YOUR GOAL:
In the records below, repeat word for word only the lines starting at the one that contains "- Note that" and ending at the one that contains "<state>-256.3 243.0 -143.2", pictures excluded.

GIVEN RECORDS:

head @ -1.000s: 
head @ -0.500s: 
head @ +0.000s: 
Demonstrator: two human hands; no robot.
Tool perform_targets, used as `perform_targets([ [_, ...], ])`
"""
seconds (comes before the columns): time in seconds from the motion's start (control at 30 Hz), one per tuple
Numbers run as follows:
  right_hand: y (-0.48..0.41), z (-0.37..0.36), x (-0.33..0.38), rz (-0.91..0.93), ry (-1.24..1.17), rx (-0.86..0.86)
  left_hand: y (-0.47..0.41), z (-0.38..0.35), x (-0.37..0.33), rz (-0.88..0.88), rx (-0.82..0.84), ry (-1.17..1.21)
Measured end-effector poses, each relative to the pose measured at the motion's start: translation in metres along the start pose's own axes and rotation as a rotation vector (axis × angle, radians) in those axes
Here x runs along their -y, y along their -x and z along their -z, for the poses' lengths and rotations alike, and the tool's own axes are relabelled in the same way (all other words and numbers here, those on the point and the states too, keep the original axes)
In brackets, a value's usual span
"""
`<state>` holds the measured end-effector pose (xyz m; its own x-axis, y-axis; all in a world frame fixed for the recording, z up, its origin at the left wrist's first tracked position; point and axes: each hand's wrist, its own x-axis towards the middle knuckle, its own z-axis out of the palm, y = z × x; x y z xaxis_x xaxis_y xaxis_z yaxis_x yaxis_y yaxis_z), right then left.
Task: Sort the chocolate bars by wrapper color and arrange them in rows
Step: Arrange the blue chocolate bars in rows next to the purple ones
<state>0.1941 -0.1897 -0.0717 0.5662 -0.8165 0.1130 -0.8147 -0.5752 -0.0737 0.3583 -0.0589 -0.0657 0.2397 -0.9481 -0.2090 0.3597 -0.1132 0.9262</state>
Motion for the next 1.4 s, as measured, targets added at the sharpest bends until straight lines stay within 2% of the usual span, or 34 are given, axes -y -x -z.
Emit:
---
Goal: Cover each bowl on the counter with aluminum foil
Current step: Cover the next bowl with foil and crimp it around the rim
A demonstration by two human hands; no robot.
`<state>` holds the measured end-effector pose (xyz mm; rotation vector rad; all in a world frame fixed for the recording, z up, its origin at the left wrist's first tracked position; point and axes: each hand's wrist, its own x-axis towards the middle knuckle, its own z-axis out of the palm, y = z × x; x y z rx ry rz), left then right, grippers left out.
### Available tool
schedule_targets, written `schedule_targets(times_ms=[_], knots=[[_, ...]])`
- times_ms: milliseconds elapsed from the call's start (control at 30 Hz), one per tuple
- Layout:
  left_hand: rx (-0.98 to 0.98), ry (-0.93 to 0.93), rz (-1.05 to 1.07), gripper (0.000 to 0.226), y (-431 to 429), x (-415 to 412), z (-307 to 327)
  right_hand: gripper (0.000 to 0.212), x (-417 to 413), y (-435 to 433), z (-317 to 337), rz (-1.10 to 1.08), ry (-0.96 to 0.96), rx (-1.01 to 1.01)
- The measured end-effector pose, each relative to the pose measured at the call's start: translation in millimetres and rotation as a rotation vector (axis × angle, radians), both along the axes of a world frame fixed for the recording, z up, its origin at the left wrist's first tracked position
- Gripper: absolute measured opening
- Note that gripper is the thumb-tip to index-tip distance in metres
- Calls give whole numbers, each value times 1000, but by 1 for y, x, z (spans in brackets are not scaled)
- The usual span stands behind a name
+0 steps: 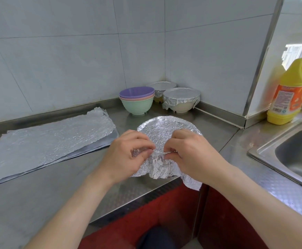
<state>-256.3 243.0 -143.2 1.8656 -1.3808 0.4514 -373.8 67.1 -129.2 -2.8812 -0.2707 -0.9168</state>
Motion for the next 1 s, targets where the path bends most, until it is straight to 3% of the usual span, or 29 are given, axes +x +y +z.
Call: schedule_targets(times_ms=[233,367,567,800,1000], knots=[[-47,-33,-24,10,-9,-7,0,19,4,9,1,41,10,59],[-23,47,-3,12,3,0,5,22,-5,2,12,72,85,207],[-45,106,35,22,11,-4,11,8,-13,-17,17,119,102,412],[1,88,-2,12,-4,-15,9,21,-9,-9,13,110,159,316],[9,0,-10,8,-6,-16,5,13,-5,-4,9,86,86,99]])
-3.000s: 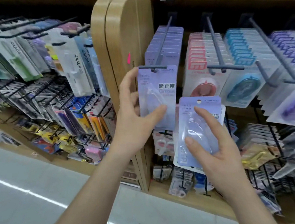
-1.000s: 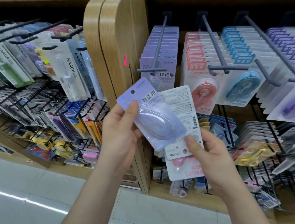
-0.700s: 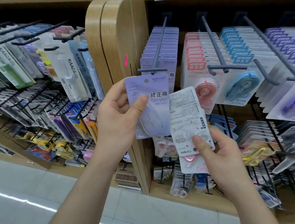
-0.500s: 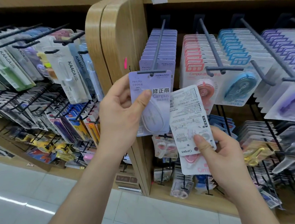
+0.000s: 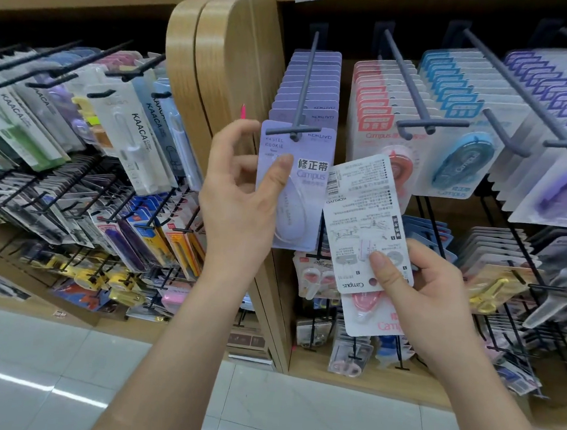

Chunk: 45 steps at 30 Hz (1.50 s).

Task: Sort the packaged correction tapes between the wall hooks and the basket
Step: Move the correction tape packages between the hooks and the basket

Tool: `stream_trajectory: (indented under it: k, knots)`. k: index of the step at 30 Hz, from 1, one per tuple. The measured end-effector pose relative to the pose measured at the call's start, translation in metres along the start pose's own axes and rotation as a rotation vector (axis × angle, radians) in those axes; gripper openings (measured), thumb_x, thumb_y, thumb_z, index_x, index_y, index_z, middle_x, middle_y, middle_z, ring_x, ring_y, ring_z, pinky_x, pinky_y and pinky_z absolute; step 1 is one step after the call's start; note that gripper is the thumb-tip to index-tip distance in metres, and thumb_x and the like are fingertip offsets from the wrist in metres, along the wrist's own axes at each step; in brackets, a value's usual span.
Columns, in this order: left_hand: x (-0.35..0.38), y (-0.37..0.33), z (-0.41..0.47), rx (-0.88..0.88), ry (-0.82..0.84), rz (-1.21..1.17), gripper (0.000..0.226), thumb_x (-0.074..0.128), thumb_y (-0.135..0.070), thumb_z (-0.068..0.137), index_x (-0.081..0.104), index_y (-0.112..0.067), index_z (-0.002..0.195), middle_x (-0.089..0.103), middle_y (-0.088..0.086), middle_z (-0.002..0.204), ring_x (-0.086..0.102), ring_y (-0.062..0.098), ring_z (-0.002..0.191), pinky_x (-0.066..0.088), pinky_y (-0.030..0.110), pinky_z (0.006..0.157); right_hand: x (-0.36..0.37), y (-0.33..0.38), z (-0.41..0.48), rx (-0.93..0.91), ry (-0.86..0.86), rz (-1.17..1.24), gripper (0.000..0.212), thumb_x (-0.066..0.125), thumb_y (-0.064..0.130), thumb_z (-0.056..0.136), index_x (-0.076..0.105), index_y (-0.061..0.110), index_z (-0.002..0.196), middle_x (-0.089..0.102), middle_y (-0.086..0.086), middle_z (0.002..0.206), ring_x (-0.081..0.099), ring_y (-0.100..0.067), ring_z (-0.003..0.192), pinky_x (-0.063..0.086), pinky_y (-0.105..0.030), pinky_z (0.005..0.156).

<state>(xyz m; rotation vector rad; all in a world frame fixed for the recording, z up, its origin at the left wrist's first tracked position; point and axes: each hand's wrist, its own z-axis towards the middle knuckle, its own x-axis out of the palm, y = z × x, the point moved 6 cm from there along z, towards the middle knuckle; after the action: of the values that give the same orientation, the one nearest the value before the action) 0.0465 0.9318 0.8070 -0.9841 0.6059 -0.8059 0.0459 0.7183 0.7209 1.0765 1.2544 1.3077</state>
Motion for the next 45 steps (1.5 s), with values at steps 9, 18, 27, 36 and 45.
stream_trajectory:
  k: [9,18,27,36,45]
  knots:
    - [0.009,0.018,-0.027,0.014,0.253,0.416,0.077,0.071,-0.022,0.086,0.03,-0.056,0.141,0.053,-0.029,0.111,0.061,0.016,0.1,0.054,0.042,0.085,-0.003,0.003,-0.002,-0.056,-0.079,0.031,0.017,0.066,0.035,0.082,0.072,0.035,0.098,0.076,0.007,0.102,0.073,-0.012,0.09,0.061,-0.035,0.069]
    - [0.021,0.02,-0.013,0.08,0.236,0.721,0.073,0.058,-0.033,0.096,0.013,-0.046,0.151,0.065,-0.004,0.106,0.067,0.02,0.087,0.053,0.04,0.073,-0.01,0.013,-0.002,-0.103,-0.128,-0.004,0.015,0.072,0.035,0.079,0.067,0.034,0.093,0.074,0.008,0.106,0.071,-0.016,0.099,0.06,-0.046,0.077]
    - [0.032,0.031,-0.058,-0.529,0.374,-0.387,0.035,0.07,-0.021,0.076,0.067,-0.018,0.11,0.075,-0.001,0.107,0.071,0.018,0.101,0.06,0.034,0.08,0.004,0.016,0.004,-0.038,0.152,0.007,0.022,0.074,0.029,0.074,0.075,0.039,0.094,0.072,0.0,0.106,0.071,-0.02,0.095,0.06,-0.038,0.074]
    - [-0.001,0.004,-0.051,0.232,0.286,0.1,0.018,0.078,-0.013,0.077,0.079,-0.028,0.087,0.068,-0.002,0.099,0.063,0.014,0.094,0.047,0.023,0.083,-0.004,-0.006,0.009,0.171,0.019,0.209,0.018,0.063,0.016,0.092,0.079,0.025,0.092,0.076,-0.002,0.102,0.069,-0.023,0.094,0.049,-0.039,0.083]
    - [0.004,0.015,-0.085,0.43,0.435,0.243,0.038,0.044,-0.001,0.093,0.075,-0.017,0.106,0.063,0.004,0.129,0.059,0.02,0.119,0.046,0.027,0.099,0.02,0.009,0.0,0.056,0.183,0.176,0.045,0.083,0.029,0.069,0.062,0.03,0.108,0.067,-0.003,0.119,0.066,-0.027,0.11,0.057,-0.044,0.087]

SOLUTION TO THIS EXERCISE:
- Note that gripper is the thumb-tip to index-tip distance in metres
- Calls give whole numbers, each value times 1000, but by 1 for y, x, z (spans in brackets are not scaled)
- The usual span stands behind a name
+0 steps: 
<state>-256.3 243.0 -143.2 1.8656 -1.3808 0.4514 -373.8 67.1 -129.2 -2.8812 -0.2707 -0.9168</state>

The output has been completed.